= George Marshall (conservationist) =

American economist, political activist and conservationist

George Marshall (February 11, 1904 - May 15, 2000) was an American economist, political activist, and conservationist. He was an early leader of The Wilderness Society, a HUAC abolitionist, and later a leader of the Sierra Club.

==Early life and education==

George Marshall was the son of Louis Marshall, noted constitutional lawyer, supporter of the Jewish Agency for Palestine, and co-founder of the American Jewish Committee, and Florence Lowenstein. George grew up in Manhattan, New York with his sister Ruth and brothers James and Robert AKA Bob. All four children attended Felix Adler's Ethical Culture School. Marshall continued his education at Columbia University, where he earned bachelor's (1926) and Master's (1927) degrees. He later earned a PhD in economics from the Brookings Institution in 1930. His doctoral dissertation was entitled "The Machinists' Union: A Study in Institutional Development".

==Career==

From 1934-37, Marshall worked as an economist for the consumer division of the National Recovery Administration under Franklin D. Roosevelt's New Deal.

===Political activist===

Marshall served as chairman of the National Federation for Constitutional Liberties and the Civil Rights Congress, a leftist organization that provided funding and leadership in the early United States civil rights movement. In the late 1940s and early 1950s, he worked with Paul Robeson, Dashiell Hammett, and William L. Patterson on litigation protecting the rights of African-Americans and American communists. Marshall was called before the House Committee on Un-American Activities, where he was cited for Contempt of Congress for refusing to turn over records from the National Federation. Convicted, he served three months in a federal prison in 1950.

===Conservationist===

Marshall had a lifelong dedication to conservationism. He spent his childhood summers at Knollwood, his father's Great Camp on the shores of Lower Saranac Lake; with his brother Bob Marshall he climbed all 46 Adirondack High Peaks (mountains taller than 4,000 feet), an accomplishment that made him a founding "46er".
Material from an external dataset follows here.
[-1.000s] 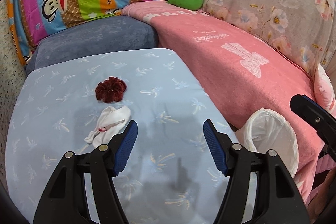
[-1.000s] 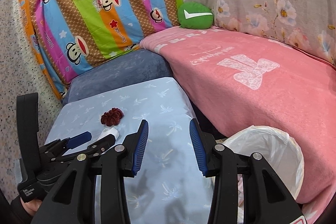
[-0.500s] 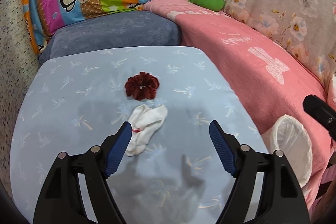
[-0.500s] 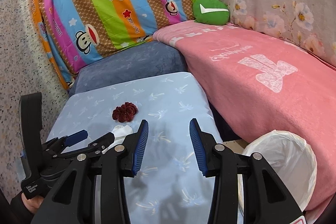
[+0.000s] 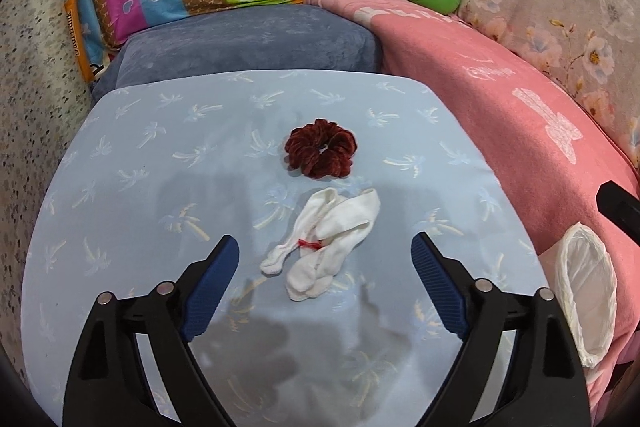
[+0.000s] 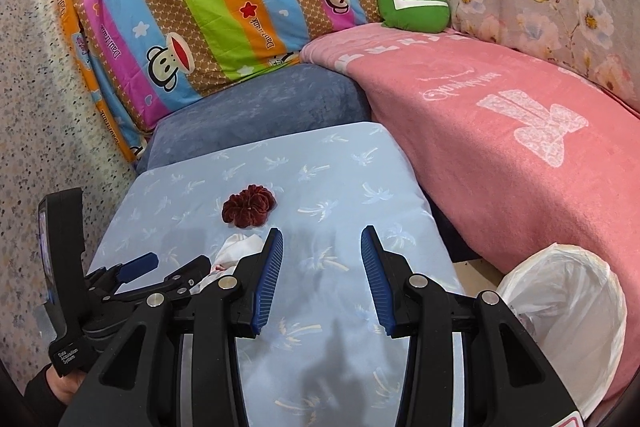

In 1939, after his brother's death at age 38, Marshall became a trustee of the Robert Marshall Wilderness Fund, now known as the Bob Marshall Wilderness Foundation, which supported conservation activities, especially The Wilderness Society, founded by his brother.

George Marshall made major contributions to The Wilderness Society and then the Sierra Club for more than 50 years. Marshall served on the board of directors of the Sierra Club from 1959–68, and later as "director, president, and vice chairman".

==Personal life and death==

Marshall married Elizabeth Dublin; they had two children, Roger Marshall and Nancy Marshall Schultz.

Marshall moved to London until late in his life. He returned to New York in 1993, following the death of his wife.

George Marshall died at age 96 on May 21, 2000, in Nyack, NY.

==Works==

Marshall edited The Wilderness Society's magazine, The Living Wilderness from 1957–61.

Another of George Marshall's contributions was to edit his brother Bob's notebooks on the Alaskan wilderness, published as Alaska Wilderness: Exploring the Central Brooks Range, now in its third edition.

- Alaska Wilderness: Exploring the Central Brooks Range by Robert Marshall, edited by George Marshall (1956)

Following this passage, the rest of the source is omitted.